_Required work_:
Restate the listing below exactly, images excluded.

_Data section_:

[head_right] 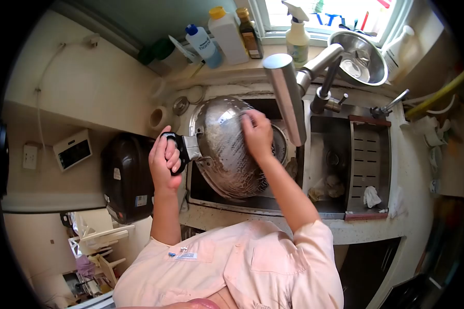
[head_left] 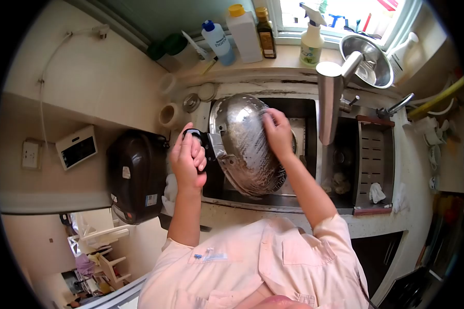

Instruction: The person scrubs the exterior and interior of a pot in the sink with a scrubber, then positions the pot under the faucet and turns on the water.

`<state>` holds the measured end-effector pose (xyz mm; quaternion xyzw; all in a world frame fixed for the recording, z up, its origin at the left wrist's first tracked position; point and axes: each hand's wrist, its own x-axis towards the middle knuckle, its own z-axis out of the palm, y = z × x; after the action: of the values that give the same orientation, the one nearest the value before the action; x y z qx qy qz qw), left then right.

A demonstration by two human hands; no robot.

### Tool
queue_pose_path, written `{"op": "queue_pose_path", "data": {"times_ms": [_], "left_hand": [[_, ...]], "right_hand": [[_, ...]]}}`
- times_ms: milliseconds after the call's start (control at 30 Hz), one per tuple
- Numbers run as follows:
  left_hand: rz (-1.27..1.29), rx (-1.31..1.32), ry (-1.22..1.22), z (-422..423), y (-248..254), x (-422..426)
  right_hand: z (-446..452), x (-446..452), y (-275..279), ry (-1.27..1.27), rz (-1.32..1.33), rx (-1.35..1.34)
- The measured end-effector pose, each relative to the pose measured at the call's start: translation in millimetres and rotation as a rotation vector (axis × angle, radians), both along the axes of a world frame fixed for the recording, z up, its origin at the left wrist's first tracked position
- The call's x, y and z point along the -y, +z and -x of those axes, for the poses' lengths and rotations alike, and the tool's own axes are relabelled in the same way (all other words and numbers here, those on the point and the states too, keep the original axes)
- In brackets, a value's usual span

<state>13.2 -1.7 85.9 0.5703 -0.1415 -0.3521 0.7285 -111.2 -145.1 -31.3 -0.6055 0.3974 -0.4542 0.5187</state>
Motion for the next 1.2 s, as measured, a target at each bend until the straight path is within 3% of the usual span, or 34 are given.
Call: {"op": "queue_pose_path", "data": {"times_ms": [33,100,167,233,300,433,533,667,767,833,900,967,1033,1067,1167,1200], "left_hand": [[0.009,-0.022,-0.004,-1,-2,-2],[-0.017,-0.002,0.012,-1,0,-4],[-0.008,0.012,-0.015,-6,-1,-1],[-0.022,0.012,-0.034,-9,-2,-5],[-0.023,0.007,-0.046,-10,-1,-2],[-0.039,0.019,-0.075,-9,2,-2],[-0.064,0.017,-0.097,-10,0,-3],[-0.048,0.024,-0.161,-16,-1,-3],[-0.073,0.041,-0.210,-12,1,-8],[-0.075,0.050,-0.252,-10,4,-3],[-0.089,0.098,-0.311,-9,7,-2],[-0.069,0.113,-0.378,-8,6,-3],[-0.094,0.128,-0.423,-5,9,-4],[-0.106,0.139,-0.441,-3,11,-5],[-0.090,0.186,-0.494,-2,10,-3],[-0.096,0.205,-0.521,-6,9,-4]], "right_hand": [[-1,0,-2,-0.069,0.049,-0.109],[-6,-30,10,-0.021,0.419,-0.111],[4,-51,28,0.176,0.635,-0.165],[-1,-16,-6,0.067,0.340,-0.112],[-6,-7,-8,-0.056,0.255,-0.240],[-5,-50,32,0.254,0.726,-0.172],[-19,-7,14,-0.020,0.420,-0.217],[-15,-45,34,0.170,0.751,-0.221],[-15,-4,22,0.008,0.487,-0.223],[-12,-23,29,-0.044,0.589,-0.254],[5,-45,41,0.173,0.739,-0.247],[9,-16,24,0.055,0.668,-0.172],[7,5,25,-0.128,0.387,-0.204],[6,-1,30,-0.160,0.474,-0.255],[11,-33,53,0.102,0.766,-0.196],[15,-15,42,0.058,0.721,-0.171]]}}
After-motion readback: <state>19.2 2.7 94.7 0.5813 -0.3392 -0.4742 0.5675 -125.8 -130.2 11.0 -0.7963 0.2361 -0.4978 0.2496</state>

_Answer area_:
[head_right] 
[head_left] 

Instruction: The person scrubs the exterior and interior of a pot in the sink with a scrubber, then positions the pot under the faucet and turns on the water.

`<state>` holds the measured end-effector pose (xyz mm; quaternion xyzw; all in a world frame fixed for the recording, z up, its origin at the left wrist's first tracked position; point and axes: each hand's wrist, its own x-axis towards the middle knuckle, its own z-axis out of the palm, y = z × x; after the action: of the values that give the same orientation, the one nearest the value before the action; x y z qx qy qz qw), left then right.

A demonstration by two human hands; no robot.

### Tool
queue_pose_path, written `{"op": "queue_pose_path", "data": {"times_ms": [_], "left_hand": [[_, ...]], "right_hand": [[_, ...]]}}`
- times_ms: milliseconds after the call's start (control at 30 Hz), one per tuple
- Numbers run as follows:
  left_hand: rz (-1.27..1.29), rx (-1.31..1.32), ry (-1.22..1.22), z (-422..423), y (-248..254), x (-422..426)
  right_hand: z (-446..452), x (-446..452), y (-275..279), ry (-1.27..1.27), rz (-1.32..1.33), rx (-1.35..1.34)
- The measured end-effector pose, each relative to the pose measured at the call's start: translation in millimetres and rotation as a rotation vector (axis × angle, radians), both along the axes of a world frame fixed for the recording, z up, its origin at the left wrist's first tracked position
- The call's x, y and z point along the -y, +z and -x of those axes, for the poses' lengths and rotations alike, and the tool's own axes are relabelled in the same way (all other words and numbers here, those on the point and the states too, keep the original axes)
- In brackets, a value's usual span

<state>13.2 -1.7 85.9 0.5703 -0.1415 -0.3521 0.7285 -111.2 -145.1 -31.3 -0.6055 0.3974 -0.4542 0.5187</state>
Motion for the next 1.2 s, as measured, a target at each bend until the straight path is within 3% of the usual span, or 34 are given.
Call: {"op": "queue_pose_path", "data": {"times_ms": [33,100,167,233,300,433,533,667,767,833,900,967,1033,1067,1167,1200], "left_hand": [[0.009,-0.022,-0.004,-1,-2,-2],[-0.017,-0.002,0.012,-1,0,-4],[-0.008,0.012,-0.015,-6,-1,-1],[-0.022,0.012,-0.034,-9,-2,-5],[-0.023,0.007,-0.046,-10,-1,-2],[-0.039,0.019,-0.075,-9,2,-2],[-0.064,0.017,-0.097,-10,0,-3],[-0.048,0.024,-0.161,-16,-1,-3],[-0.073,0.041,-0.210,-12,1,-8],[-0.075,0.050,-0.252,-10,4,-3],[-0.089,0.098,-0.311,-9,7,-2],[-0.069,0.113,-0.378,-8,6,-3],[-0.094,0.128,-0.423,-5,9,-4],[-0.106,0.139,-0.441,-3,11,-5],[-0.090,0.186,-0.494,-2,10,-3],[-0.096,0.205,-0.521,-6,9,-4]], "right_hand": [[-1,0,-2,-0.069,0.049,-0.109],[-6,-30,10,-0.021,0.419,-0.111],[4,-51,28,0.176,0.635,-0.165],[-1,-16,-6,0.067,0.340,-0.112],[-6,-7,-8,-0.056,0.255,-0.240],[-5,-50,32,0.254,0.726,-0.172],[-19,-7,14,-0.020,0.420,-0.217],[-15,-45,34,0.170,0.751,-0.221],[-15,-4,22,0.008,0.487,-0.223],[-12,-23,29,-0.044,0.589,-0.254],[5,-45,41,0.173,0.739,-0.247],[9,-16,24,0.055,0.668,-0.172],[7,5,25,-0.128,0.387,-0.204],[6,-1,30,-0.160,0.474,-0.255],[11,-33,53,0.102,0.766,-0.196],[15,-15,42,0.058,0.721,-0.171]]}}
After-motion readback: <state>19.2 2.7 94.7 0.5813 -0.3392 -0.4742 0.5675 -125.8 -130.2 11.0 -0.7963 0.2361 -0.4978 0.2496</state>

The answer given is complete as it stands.